### Task goal
Write the records out once more, so that nothing differs from the original.

──────── Working data

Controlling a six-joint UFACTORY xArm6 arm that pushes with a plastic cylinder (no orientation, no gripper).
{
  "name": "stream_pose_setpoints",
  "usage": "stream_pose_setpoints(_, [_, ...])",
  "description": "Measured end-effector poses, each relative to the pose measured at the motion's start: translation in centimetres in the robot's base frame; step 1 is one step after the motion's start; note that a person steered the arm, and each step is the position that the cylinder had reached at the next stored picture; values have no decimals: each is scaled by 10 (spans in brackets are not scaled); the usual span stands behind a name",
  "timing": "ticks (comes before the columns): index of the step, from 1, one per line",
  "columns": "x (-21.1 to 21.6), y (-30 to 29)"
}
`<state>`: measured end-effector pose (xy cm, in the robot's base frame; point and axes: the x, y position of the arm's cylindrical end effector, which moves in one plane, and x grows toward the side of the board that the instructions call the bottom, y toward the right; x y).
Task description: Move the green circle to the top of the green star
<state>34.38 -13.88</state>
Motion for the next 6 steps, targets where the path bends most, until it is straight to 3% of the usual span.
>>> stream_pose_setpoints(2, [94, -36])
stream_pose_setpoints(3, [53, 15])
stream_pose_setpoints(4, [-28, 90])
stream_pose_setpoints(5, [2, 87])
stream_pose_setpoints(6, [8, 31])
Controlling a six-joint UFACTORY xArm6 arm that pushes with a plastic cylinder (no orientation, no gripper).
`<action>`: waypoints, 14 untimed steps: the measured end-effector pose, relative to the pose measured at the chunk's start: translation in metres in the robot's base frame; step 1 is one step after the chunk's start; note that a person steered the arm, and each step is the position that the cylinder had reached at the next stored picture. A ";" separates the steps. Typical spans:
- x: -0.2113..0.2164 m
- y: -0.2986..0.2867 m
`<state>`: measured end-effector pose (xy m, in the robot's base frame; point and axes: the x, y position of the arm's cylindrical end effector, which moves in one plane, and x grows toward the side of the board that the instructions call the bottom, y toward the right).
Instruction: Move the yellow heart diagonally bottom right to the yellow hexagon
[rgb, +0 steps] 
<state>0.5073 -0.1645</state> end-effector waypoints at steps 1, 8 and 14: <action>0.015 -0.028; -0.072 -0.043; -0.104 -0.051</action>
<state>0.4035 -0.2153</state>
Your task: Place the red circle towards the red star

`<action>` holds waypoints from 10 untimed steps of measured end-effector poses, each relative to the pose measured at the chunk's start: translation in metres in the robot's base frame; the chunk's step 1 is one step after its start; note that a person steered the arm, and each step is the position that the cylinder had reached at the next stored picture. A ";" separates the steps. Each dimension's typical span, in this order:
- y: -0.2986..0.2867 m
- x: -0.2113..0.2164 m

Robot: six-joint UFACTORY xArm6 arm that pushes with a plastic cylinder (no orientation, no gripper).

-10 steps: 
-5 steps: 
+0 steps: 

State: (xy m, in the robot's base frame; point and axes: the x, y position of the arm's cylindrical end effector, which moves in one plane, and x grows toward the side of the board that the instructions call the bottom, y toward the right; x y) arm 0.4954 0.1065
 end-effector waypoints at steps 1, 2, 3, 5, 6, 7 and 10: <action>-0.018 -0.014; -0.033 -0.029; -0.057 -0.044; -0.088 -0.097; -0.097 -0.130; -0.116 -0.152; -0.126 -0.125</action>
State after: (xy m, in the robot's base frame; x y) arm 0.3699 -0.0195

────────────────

### Exercise output
Controlling a six-joint UFACTORY xArm6 arm that pushes with a plastic cylinder (no orientation, no gripper).
{
  "name": "stream_pose_setpoints",
  "usage": "stream_pose_setpoints(_, [_, ...])",
  "description": "Measured end-effector poses, each relative to the pose measured at the motion's start: translation in centimetres in the robot's base frame; step 1 is one step after the motion's start; note that a person steered the arm, and each step is the position that the cylinder had reached at the next stored picture; values have no decimals: each is scaled by 10 (spans in brackets are not scaled); the usual span stands behind a name",
  "timing": "ticks (comes before the columns): index of the step, from 1, one per line",
  "columns": "x (-21.1 to 21.6), y (-30 to 29)"
}
`<state>`: measured end-effector pose (xy cm, in the robot's base frame; point and axes: the x, y position of the arm's cylindrical end effector, which moves in one plane, and x grows toward the side of the board that the instructions call the bottom, y toward the right; x y).
Task description: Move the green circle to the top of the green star
<state>34.38 -13.88</state>
Motion for the next 6 steps, targets where the path bends most, until it is straight to 3% of the usual span.
>>> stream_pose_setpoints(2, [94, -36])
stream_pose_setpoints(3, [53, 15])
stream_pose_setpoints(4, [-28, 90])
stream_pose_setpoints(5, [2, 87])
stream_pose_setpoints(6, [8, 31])
Controlling a six-joint UFACTORY xArm6 arm that pushes with a plastic cylinder (no orientation, no gripper).
`<action>`: waypoints, 14 untimed steps: the measured end-effector pose, relative to the pose measured at the chunk's start: translation in metres in the robot's base frame; step 1 is one step after the chunk's start; note that a person steered the arm, and each step is the position that the cylinder had reached at the next stored picture. A ";" separates the steps. Typical spans:
- x: -0.2113..0.2164 m
- y: -0.2986..0.2867 m
`<state>`: measured end-effector pose (xy m, in the robot's base frame; point and axes: the x, y position of the arm's cylindrical end effector, which moves in one plane, and x grows toward the side of the board that the instructions call the bottom, y toward the right).
Instruction: Move the yellow heart diagonally bottom right to the yellow hexagon
[rgb, +0 steps] 
<state>0.5073 -0.1645</state> end-effector waypoints at steps 1, 8 and 14: <action>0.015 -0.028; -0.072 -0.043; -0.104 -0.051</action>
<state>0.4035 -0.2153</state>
Your task: Place the red circle towards the red star

`<action>` holds waypoints from 10 untimed steps of measured end-effector poses, each relative to the pose measured at the chunk's start: translation in metres in the robot's base frame; the chunk's step 1 is one step after its start; note that a person steered the arm, and each step is the position that the cylinder had reached at the next stored picture. A ";" separates the steps. Each dimension's typical span, in this order:
- y: -0.2986..0.2867 m
- x: -0.2113..0.2164 m

Robot: six-joint UFACTORY xArm6 arm that pushes with a plastic cylinder (no orientation, no gripper).

-10 steps: 
-5 steps: 
+0 steps: 

State: (xy m, in the robot's base frame; point and axes: the x, y position of the arm's cylindrical end effector, which moves in one plane, and x grows toward the side of the board that the instructions call the bottom, y toward the right; x y) arm 0.4954 0.1065
 end-effector waypoints at steps 1, 2, 3, 5, 6, 7 and 10: <action>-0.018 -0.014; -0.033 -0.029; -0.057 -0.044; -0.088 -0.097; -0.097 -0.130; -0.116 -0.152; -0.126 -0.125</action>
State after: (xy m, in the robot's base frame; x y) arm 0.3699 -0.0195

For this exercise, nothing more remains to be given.